ISBN: 978-1-5255-4883-3
Publisher: FriesenPress

In Newman’s (Getting Rich Doing What You Love, 2005) historical novel, an art curator receives a letter from Germany that shines a light on the cloudy circumstances of his birth.

In 1988, Daniel Singer, an expert on European Renaissance art at the Metropolitan Museum of Art in New York City, receives a mysterious letter from Germany. It looks like official correspondence, although it’s hard to be certain as it’s written in German—a language that Daniel doesn’t speak. He wonders, however, if the letter contains key information about his past; his parents, Samuel and Agatha, told him long ago that he was adopted; his biological father, they said, was an American soldier that died serving in World War II, and his mother died soon after childbirth. However, although Daniel had seen his adoption certificate, he was never able to locate any documents that verified the details of his birth. From this setup, Newman constructs an impressively imaginative but convoluted tale that revolves around the enigmatic character of Daniel’s genesis.
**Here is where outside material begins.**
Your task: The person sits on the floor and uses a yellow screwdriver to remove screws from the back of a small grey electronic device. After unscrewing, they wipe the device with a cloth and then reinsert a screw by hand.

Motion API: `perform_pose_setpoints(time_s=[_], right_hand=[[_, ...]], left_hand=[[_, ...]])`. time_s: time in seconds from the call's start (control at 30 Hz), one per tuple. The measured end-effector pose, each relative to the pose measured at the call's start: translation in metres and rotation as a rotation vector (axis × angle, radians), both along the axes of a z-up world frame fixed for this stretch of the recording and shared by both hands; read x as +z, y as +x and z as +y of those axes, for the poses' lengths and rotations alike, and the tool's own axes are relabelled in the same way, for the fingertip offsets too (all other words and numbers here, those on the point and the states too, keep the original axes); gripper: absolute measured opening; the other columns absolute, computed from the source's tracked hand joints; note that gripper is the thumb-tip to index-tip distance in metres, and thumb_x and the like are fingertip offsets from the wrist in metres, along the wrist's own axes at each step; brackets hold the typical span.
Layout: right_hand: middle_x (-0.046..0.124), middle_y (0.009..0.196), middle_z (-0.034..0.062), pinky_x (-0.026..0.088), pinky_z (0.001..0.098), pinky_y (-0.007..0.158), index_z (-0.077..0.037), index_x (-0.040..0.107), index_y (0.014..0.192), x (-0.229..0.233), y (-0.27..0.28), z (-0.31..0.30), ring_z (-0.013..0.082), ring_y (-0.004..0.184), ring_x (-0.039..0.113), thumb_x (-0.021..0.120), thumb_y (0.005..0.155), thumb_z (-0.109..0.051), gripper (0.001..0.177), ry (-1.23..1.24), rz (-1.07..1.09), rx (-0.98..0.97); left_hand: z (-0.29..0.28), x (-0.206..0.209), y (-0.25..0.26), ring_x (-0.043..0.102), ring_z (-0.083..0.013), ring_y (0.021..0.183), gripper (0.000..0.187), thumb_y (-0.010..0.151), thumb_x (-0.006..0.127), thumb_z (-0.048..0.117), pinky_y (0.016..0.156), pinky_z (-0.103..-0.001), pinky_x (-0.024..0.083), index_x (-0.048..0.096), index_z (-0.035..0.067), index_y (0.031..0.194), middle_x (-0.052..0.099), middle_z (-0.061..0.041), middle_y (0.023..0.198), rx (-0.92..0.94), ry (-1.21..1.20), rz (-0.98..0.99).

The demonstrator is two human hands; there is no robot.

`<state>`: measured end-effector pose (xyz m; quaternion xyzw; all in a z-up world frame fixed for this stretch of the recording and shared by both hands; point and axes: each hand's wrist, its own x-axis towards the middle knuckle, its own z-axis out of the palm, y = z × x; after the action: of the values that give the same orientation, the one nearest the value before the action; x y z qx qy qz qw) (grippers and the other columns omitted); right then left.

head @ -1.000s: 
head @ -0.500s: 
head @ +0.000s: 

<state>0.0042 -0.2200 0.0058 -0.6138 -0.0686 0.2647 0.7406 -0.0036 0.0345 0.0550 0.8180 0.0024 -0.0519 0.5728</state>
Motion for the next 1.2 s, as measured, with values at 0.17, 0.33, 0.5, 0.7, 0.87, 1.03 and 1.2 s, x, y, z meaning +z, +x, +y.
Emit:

It involves a series of historically divergent tales; for example, the book chronicles the life of Jewish lawyer Arnold Weisz, who’s forced out of his profession when the Nazis take power and compelled to hide his family in Berlin. It also tells the tale of Bruno Schmidt, an ambitious German lawyer who rises to a position of great authority in the SS. Adding to an already overly packed plot, Newman details Samuel’s service as a military surgeon in World War II and the Arab-Israeli War in 1948 as well as Daniel's later service with the Mossad. The historical authenticity of the work is admirable; the author’s research is scrupulously rigorous, and much of the book is enjoyably edifying, as it offers a peek into several tumultuous conflicts in the 20th century. But overall, the story feels muddled and finally implausible, and the author’s prose style is rather wooden; for instance, upon receiving the peculiar letter, Daniel wonders to himself: “What could all this be about? I can’t help but think that there might be something important here.”

A historically astute but ultimately unsuccessful attempt to braid too many stories into a unified whole.